Miller v. Board of Trustees of Police Pension Fund
This text of 286 So. 2d 788 (Miller v. Board of Trustees of Police Pension Fund) is published on Counsel Stack Legal Research, covering Louisiana Court of Appeal primary law. Counsel Stack provides free access to over 12 million legal documents including statutes, case law, regulations, and constitutions.
Opinion
James V. MILLER
v.
BOARD OF TRUSTEES OF the POLICE PENSION FUND OF the CITY OF NEW ORLEANS.
Court of Appeal of Louisiana, Fourth Circuit.
G. Patrick Hand, Jr., Dennis J. Waldron, Hand & Olsen, New Orleans, for plaintiff-appellee.
Richard A. Dowling, New Orleans, for defendant-appellant.

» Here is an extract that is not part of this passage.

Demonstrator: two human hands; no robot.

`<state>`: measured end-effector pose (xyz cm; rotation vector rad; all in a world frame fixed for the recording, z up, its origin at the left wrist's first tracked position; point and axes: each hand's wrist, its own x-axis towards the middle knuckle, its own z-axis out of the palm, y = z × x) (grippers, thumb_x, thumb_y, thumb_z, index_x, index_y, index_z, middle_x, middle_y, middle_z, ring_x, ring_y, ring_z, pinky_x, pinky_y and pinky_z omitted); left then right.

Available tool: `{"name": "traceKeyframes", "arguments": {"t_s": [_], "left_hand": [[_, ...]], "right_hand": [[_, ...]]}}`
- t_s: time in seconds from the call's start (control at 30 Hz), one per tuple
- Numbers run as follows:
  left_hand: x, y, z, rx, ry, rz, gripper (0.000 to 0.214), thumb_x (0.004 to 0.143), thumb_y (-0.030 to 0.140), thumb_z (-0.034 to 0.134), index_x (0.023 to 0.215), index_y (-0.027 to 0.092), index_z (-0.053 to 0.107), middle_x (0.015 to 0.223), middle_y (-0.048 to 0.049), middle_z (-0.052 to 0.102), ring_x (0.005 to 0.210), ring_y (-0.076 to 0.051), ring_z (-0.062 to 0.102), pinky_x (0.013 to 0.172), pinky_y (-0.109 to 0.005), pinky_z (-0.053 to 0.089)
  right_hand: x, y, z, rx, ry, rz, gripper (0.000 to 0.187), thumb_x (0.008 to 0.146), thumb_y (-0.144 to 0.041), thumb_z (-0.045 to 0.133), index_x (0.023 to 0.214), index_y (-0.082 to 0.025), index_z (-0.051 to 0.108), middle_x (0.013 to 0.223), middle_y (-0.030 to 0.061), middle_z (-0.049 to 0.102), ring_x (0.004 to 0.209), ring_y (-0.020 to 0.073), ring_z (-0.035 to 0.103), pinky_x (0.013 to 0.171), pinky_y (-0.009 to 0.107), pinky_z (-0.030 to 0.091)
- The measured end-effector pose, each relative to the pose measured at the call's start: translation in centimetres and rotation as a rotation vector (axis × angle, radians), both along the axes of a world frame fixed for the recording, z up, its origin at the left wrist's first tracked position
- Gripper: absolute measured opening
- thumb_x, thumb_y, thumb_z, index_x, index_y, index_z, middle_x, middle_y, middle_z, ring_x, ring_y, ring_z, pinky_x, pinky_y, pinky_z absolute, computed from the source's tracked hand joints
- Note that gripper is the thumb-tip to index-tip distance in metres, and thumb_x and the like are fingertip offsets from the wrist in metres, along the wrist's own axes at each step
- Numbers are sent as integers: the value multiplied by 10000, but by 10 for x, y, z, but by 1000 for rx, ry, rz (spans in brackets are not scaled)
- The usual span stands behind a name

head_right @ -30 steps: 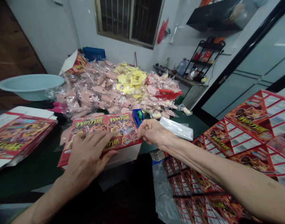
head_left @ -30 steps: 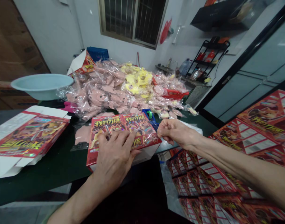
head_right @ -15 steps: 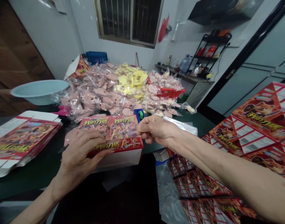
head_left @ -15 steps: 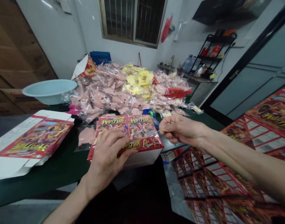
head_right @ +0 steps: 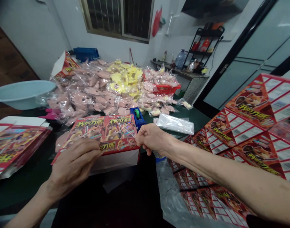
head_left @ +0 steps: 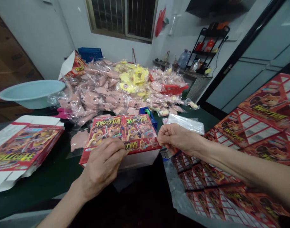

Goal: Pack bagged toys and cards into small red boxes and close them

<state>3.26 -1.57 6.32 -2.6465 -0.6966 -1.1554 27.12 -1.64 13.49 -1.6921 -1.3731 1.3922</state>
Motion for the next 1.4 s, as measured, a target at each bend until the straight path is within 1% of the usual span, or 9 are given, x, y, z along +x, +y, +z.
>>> {"name": "traceKeyframes", "arguments": {"t_s": [0.27, 0.5, 0.63, 0.77, 0.93, 1.0, 1.1, 1.27, 1.4], "left_hand": [[1, 0, 3, -15, -17, -34, 212, 770, -6, 544, 907, 152, 583, 899, -65, 661, 868, -175, 602, 801, -327, 505], [4, 0, 8, -39, 39, -95, 173, 808, 16, 491, 825, 172, 565, 843, -39, 658, 802, -152, 580, 733, -299, 491], [8, -3, 5, 0, 93, -5, 161, 835, 137, 555, 995, 157, 560, 840, -51, 630, 783, -171, 544, 728, -328, 472], [12, -1, 1, 50, 244, 39, 307, 827, 76, 516, 1113, 182, 553, 751, -23, 592, 691, -166, 492, 646, -324, 449], [11, 1, 0, 50, 290, 50, 356, 821, 48, 460, 1126, 198, 564, 948, -70, 633, 853, -204, 536, 721, -368, 477], [10, 0, -1, 66, 293, 62, 379, 820, 42, 440, 1144, 198, 560, 1112, -86, 626, 1040, -232, 528, 834, -398, 470], [10, -3, -8, 60, 326, 61, 478, 793, 3, 409, 1223, 184, 515, 1216, -73, 617, 1170, -222, 503, 934, -406, 436], [8, -17, -7, 41, 239, 38, 416, 812, 56, 472, 1218, 138, 520, 1198, -111, 636, 1156, -248, 549, 920, -454, 484], [-25, -27, 14, -200, -69, -23, 233, 875, 176, 487, 1072, 234, 597, 1077, -36, 699, 1022, -163, 639, 843, -309, 559]], "right_hand": [[8, -1, -17, 196, -231, 122, 143, 725, -122, 548, 628, -184, 463, 406, -100, 419, 273, 27, 366, 280, 139, 231], [7, -14, -30, 205, -62, -6, 284, 716, -282, 627, 769, -236, 352, 446, -143, 368, 310, 34, 294, 282, 141, 229], [17, -19, -45, 29, 127, -92, 425, 647, -436, 708, 757, -232, 352, 495, -136, 350, 356, 27, 271, 297, 139, 232], [35, -10, -52, -184, 303, 71, 459, 649, -564, 669, 712, -211, 384, 517, -102, 382, 393, 37, 314, 334, 154, 247], [16, 26, -27, 581, -191, 31, 341, 828, -489, 484, 974, -184, 533, 961, 81, 613, 862, 176, 585, 710, 315, 488], [-7, 41, -19, 858, -414, 250, 402, 869, -424, 442, 1204, -206, 488, 1310, 109, 493, 1229, 244, 421, 1000, 420, 349], [-32, 66, -26, 782, -585, 565, 479, 823, -452, 522, 1250, -235, 516, 1420, 80, 414, 1358, 315, 240, 1095, 506, 146], [-10, 99, -56, 586, -324, 176, 361, 816, -420, 508, 1069, -194, 631, 1224, 80, 602, 1182, 238, 487, 1023, 398, 322], [23, 82, -60, 497, -272, -115, 474, 853, -517, 362, 926, -126, 620, 919, 121, 674, 849, 213, 626, 729, 328, 489]]}}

Before REDMANN, LEMMON and SCHOTT, JJ.
REDMANN, Judge.
A pension fund appeals from a district court judgment decreeing plaintiff, a former police officer, entitled to disability payments under R.S. 33:2292.[1]
Facts
Having earlier been (at least informally) denied disability retirement, plaintiff resigned from the police department July 20, 1970, citing a job offer "which has many benefits I cannot pass up". He had injured his back in January 1969 when his police car swerved to avoid collision and ran over a curb. His underlying condition was the congenital one of spondylolisthesis.
*789 The present symptoms were evaluated by two orthopedic surgeons as a 10% back dysfunction or disability. A third orthopedic surgeon described only "mild limitation of motion to forward bending of the back * * * questionable motor loss of the [right] extensor hallis [sic; hallucis?] longus muscle * * * [and] loss of sensation of the fifth lumbar dermatome" and, concluding plaintiff "has at this time evidence of nerve root irritation", stated his "impression * * * [plaintiff] should be looked upon favorably for being retired". (Emphasis added.)
A general surgeon recited that plaintiff had "reached a period where prolonged standing, walking, or sitting results in pain"; he gave as his "opinion" that plaintiff's request for "disability pension should be given every consideration."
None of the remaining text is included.